The first time you watch the movie, that scene sort of makes sense on an emotional level — it’s the experience of walking into the “wrong” pub where everybody supports the other sports team — but when you know what happens later, it doesn’t make any logical sense at all. The people in the pub act like there’s not only a werewolf out there who they’re afraid of, they act as if that werewolf is their liege lord or something and they’re prevented from telling anybody about him.

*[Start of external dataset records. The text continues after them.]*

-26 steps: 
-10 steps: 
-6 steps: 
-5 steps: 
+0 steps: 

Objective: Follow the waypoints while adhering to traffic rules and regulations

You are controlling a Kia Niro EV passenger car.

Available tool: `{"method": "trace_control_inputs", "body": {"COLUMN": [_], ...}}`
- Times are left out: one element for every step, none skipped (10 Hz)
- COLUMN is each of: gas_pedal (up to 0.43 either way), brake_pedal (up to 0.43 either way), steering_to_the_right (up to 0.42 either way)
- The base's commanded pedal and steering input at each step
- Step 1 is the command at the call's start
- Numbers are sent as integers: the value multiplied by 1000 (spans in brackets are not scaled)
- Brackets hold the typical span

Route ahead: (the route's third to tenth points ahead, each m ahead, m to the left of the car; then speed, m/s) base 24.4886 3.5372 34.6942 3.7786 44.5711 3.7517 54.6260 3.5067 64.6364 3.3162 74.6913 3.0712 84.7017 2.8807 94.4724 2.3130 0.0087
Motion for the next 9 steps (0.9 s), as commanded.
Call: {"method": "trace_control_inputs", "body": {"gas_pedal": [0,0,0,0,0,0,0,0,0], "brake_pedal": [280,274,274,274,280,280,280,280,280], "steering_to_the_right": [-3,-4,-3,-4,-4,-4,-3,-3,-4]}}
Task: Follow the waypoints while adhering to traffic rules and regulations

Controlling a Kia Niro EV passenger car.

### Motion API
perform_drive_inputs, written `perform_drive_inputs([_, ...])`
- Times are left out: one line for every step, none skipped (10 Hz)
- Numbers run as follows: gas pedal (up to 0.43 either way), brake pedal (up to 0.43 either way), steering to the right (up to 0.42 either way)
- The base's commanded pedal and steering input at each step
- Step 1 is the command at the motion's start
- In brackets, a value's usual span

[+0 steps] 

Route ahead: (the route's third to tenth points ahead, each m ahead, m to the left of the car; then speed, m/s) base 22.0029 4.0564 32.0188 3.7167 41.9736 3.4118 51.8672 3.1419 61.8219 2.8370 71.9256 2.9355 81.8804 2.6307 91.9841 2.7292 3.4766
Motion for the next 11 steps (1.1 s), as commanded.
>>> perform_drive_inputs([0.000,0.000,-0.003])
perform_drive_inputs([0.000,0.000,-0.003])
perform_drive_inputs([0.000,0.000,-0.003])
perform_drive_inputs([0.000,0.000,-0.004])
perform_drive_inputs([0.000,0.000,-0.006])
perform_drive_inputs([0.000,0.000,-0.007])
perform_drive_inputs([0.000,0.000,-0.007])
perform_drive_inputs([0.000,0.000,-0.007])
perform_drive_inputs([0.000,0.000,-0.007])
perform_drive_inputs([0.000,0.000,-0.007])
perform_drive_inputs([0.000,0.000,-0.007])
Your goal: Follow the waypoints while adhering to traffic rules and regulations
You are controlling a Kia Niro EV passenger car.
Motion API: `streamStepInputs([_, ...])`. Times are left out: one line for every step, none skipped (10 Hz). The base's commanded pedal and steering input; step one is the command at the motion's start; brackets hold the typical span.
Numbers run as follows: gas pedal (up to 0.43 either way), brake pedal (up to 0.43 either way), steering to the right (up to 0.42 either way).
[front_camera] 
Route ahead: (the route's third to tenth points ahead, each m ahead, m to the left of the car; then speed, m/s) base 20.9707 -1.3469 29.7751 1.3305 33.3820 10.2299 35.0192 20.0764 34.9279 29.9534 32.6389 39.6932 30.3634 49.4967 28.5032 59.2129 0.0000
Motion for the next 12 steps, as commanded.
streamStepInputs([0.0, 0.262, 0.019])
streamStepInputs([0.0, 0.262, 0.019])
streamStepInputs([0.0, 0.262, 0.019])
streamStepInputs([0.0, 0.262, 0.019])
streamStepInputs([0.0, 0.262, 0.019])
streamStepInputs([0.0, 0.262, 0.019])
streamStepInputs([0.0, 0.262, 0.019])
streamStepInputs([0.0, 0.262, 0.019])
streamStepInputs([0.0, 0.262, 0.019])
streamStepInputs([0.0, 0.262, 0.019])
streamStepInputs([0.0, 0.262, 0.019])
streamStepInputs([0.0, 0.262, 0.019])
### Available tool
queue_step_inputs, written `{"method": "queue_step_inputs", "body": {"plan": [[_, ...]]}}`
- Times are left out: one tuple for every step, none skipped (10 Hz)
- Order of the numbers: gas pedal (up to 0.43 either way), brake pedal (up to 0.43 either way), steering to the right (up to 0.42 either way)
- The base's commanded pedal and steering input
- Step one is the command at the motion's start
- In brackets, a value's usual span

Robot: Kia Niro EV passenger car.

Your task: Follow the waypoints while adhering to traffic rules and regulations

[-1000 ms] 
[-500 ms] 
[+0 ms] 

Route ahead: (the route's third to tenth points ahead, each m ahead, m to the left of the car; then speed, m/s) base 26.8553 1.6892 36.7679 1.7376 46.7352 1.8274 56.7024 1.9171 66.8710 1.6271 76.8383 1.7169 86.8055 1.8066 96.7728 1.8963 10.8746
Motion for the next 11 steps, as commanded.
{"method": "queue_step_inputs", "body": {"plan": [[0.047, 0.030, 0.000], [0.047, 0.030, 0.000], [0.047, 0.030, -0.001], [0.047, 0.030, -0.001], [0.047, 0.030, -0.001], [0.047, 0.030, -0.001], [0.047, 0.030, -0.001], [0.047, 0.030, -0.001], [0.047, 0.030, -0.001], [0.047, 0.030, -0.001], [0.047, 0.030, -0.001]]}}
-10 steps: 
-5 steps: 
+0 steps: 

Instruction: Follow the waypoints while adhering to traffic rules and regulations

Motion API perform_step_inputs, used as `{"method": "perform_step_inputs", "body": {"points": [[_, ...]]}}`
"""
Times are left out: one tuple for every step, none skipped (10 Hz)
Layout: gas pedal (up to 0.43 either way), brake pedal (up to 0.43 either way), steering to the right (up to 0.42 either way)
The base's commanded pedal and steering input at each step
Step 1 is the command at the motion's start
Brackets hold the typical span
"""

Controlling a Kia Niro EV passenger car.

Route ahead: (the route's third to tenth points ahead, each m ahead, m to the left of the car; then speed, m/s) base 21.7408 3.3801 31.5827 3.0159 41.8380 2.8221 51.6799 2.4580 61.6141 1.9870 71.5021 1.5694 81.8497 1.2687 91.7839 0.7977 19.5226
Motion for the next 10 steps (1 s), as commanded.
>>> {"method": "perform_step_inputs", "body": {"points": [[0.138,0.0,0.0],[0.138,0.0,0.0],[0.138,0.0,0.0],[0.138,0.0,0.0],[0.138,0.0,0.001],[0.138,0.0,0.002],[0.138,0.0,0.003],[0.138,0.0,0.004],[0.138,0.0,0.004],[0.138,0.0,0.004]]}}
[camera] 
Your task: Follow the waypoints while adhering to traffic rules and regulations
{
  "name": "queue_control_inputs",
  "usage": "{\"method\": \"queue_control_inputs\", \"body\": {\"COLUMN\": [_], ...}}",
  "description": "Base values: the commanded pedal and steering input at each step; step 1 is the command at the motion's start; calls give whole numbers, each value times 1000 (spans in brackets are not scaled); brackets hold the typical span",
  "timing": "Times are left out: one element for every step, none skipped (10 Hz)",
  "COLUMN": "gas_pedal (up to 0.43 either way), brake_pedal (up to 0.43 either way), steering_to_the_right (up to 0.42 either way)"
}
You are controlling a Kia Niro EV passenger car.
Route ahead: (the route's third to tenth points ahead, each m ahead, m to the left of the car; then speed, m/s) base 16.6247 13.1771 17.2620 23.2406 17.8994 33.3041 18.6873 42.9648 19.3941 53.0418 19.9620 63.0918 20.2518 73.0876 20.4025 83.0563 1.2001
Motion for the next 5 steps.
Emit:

But it still doesn’t make any sense, because they’re trying to drive the strangers out of the pub, not keep them from going to the spooky castle for reasons they won’t say. Why do they want the two American tourists to leave so badly? They clearly know what’s going to happen. Does the werewolf demand a certain tribute every full moon and they’re glad to make it a couple of strangers? Do they think letting the strangers get attacked will break the curse on their own village? Do they deliberately summon the werewolf for nefarious purposes and not want to get caught?

Or, were the people in that particular pub just getting really sick of American tourists? So sick that they thought it was a good idea to let them get eaten by werewolves?

The Slaughtered Lamb wasn’t a real pub then, but it is one now.